- Author: Marc Sleen
- Current status/schedule: Terminated.
- Launch date: 8 April 1950
- End date: 1965
- Genre(s): Humor comics, Gag-a-day comics

= Doris Dobbel =

Doris Dobbel was a Belgian gag-a-day comics series, written and drawn by Marc Sleen, between 8 April 1950 and 1965 and published in the magazine De Middenstand.
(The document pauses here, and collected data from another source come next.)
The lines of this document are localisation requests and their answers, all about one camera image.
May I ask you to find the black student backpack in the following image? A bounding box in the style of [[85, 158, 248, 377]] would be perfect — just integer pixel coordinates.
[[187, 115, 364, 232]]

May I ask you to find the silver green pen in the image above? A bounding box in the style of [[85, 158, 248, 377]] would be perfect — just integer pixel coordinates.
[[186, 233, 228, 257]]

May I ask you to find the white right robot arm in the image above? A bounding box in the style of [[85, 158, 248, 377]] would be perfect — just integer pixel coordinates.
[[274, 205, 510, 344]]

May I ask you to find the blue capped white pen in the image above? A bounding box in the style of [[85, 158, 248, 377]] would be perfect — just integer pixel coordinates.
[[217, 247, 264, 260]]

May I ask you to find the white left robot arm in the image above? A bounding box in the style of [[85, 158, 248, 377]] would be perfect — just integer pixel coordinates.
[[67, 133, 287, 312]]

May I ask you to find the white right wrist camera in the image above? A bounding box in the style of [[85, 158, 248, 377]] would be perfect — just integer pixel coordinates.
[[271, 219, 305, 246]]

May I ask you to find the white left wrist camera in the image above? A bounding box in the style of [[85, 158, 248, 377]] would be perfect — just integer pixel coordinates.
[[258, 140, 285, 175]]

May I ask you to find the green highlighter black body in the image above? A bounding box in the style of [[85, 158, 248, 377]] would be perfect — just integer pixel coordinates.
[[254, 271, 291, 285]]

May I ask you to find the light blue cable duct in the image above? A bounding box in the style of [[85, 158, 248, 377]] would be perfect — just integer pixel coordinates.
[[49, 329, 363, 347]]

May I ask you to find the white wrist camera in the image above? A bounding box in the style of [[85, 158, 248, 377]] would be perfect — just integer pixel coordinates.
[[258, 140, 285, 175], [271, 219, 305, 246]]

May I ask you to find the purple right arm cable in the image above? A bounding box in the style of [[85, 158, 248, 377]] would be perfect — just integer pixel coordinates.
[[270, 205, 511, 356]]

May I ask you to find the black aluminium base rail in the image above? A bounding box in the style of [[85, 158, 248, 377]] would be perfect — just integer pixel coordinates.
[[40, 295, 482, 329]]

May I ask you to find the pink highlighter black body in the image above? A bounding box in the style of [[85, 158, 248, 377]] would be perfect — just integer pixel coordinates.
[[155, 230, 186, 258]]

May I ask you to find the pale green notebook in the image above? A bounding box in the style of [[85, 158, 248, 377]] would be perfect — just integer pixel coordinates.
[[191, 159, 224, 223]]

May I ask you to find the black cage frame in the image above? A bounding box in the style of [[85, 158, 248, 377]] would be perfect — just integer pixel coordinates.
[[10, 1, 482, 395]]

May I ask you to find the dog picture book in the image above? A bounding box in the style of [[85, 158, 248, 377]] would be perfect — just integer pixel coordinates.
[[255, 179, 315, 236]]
On 1 January 2030, all comics series by Marc Sleen, including Doris Dobbel, will enter public domain, in accordance with the Marc Sleen Foundation.

==Concept==

The series was centered around Doris Dobbel, an obese butcher who enjoyed smoking cigars. Many gags center around him trying to please his customers or attempting to get rich, while his vain wife nags about money. Other gags are built around his never-ending rivalry with his neighbour Jan Janssen, who also owns a butcher's shop. (The character Jan Janssen was a caricature of journalist Jan De Spot, who was a personal friend of Sleen and who was also caricatured as a rivalling neighbour in Sleen's other gag comic Oktaaf Keunink.
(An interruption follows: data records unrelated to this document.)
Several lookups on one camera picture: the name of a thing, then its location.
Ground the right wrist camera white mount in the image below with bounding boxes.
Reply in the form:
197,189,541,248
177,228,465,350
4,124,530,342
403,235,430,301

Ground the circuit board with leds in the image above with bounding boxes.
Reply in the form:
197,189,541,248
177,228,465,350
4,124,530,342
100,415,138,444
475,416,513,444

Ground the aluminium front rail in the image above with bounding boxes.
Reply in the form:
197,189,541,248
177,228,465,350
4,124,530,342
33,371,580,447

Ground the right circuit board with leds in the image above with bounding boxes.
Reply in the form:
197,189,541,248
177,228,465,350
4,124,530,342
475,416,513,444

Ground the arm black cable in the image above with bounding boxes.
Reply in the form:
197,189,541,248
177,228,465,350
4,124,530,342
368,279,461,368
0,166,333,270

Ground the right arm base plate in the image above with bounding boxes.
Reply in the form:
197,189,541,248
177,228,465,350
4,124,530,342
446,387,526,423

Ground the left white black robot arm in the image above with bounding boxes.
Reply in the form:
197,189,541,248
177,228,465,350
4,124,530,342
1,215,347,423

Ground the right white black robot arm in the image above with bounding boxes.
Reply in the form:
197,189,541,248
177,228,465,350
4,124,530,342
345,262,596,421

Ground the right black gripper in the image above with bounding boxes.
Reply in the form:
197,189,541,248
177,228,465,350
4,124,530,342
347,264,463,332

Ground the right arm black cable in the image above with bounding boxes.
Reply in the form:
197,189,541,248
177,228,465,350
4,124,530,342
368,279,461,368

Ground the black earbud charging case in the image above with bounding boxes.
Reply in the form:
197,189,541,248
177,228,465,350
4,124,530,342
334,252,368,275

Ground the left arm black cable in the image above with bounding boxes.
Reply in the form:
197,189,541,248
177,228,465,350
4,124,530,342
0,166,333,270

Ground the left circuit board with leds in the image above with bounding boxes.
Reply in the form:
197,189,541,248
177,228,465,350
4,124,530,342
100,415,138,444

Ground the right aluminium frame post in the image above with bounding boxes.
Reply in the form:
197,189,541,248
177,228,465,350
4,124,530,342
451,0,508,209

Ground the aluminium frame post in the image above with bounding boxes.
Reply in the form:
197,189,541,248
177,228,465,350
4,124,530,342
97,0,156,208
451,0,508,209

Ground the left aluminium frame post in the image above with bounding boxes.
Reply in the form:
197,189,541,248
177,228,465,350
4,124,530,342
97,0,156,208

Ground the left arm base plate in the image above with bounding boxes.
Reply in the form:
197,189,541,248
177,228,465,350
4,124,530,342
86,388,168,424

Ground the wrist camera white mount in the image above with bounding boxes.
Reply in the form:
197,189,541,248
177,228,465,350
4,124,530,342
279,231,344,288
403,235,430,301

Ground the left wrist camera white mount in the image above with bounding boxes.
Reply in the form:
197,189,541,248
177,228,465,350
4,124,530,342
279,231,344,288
Like most of Sleen's other gag series Doris Dobbel came to an end when he dropped all his series in 1965 in favor of The Adventures of Nero.

==Legacy==

Doris Dobbel has sometimes been unfavorably compared with Rik Clément's comics series Dees Dubbel, which ran in Ons Zondagsblad, consequently the same newspaper where Sleen published Oktaaf Keunink. However, Sleen's creation is five years older than Clément's and the series have nothing in common. Dees Dubbel is a straight humoristic adventure strip, while Doris Dobbel has always been a gag comic.

On November 9, 2010 a copy of De vrolijke avonturen van Doris Dobbel was auctioned for 12.000 euro, making it the highest price ever sold for a Dutch-language comic. The high bidding was influenced by its rarity. Only eight complete publications are known to exist.